Introducing Test Driven Development to a Team
Personally, I love the concept of Test Driven Development/Design. I firmly believe that this development practice produces clean, testable, and maintainable software. I’ve worked in a few US Government contracts, and I must say that the practice is not very common in these environments. In the contracts that I’ve worked in, I’m usually the person pioneering this practice and I’ve found that spreading it to the rest of the team can many times be difficult.
I’ve encountered team members who do not believe in the practice and have a pathological concern that writing unit tests will make me slower. I’ve encountered people with multiple years of experience who cannot write effective tests. Worst of all, many people cannot make the connection of how TDD can be used to drive effective design. So, the question is, with these roadblocks, how can one introduce TDD to a team?
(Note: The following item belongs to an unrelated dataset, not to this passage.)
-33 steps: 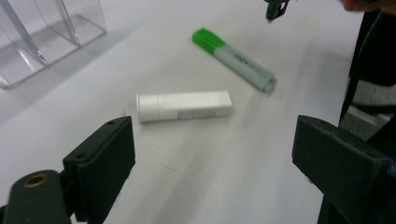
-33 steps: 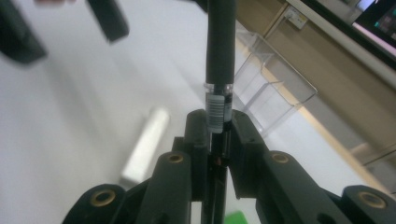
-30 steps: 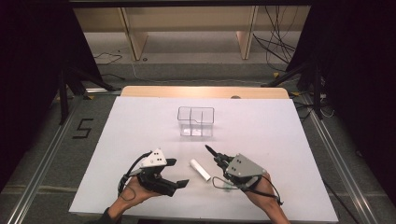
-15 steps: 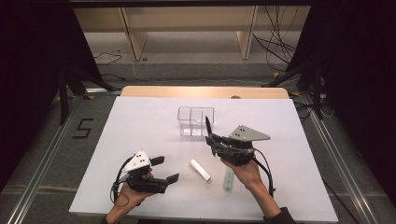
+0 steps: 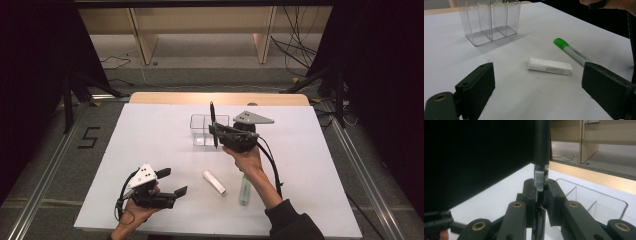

The most effective method that I’ve found is to hold lab-oriented brown-bag sessions with the team. The sessions are most effective when the instructor implements real, executable code using TDD. A common problem that occurs is that many instructor use common and simple scenarios to show TDD practices. For example, implementing FizzBuzz using TDD is a great exercise, but it is unlikely to change people’s mind about using TDD in your application. To combat this, the instructor needs to provide a domain applicable example of TDD in action. Implementing a feature for the application you work on has a much higher chance of influencing people’s mind about the effectiveness of TDD.
Most presentations people do tend to include powerpoint slides, graphs, diagrams, statistics, and all sorts of pictures and flare to explain why TDD is so great. This works great for managers and executives to look at, but when you’re asking a team to adopt it the more statistics and graphs you throw at them the less likely the team is going to embrace it. Developers like processes they believe in and are hesitant to adopt changes imposed by management. A TDD presentation should include a minimum amount of static slides, minimal diagrams, and minimal statistics. The presentation needs to include live coding demonstrations, interaction with the class (to present refactoring ideas or implementation details), and if possible, small labs that the class can participate in.
During these type of presentations, you may sometimes find that the architecture of your existing architecture may not be as testable as you may have thought. This should not discourage developers to adopt TDD as a practice. Instead, this should be taken as an opportunity for future Technical Debt cleanup. A class or component that is not testable now should by no means remain that way for the lifetime of the application. During your sessions, you may even be able to refactor those classes to present alternate, testable implementations. You can then compare and contrast the pros and cons of the old versus new code.
Introducing TDD practices into a team that has no previous experience with this process can be difficult. TDD must be adopted and embraced by developers. Management can allot for training sessions, brown-bags, literature, etc, but in my experience management cannot force the adoption of this or other software development practices. The most effective teams are formed when developers share a common vision for the software they are building. Eventually, best practices become self-enforced by the team members themselves through peer reviews, conversations, and overall knowledge sharing.